» **Task directions**
How many lines in the entries below include the word "padded"? Respond with the number only.

::::::::

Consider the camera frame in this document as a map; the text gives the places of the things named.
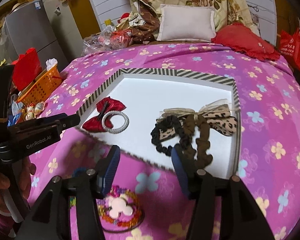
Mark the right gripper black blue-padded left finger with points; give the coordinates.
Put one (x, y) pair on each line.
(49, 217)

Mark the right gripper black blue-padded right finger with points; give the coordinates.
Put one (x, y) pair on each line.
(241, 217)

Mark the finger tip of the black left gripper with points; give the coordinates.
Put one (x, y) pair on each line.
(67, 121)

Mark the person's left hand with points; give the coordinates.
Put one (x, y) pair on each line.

::::::::

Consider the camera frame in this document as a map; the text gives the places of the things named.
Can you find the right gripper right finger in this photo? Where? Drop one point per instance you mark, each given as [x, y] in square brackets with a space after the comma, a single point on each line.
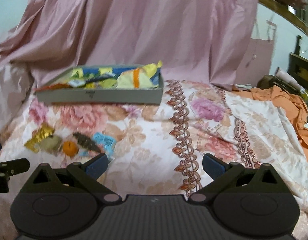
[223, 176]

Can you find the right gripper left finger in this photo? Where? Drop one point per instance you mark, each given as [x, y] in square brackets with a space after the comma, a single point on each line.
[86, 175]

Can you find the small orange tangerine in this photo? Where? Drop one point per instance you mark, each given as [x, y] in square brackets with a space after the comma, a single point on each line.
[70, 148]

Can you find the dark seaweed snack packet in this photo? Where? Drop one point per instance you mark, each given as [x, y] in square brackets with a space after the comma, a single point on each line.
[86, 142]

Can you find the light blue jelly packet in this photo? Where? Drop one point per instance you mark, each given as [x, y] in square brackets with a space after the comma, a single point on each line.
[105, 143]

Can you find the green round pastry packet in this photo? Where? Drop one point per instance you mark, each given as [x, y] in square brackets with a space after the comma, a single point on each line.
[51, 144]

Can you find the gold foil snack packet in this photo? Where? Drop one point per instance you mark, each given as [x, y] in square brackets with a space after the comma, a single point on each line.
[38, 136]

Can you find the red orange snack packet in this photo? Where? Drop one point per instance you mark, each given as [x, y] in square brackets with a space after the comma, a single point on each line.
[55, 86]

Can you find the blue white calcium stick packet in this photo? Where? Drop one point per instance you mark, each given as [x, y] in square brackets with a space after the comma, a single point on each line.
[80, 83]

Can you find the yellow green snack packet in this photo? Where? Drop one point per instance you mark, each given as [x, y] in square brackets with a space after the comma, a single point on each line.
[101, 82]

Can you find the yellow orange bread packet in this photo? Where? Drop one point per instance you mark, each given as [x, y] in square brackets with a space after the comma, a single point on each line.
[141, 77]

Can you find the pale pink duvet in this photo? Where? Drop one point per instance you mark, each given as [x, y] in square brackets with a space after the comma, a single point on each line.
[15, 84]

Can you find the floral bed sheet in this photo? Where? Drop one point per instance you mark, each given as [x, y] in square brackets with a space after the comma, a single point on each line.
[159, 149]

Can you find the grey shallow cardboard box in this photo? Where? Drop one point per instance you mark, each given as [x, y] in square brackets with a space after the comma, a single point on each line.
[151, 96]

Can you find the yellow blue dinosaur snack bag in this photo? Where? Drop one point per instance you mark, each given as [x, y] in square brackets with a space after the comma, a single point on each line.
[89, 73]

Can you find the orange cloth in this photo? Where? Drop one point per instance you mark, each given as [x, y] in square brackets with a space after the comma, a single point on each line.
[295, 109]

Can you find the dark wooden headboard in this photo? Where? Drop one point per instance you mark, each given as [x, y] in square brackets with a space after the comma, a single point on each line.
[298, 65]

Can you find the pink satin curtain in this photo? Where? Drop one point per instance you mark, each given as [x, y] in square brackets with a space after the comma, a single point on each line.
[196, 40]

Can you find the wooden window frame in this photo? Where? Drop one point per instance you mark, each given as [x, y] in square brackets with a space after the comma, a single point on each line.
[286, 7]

::::::::

» **Solution**
2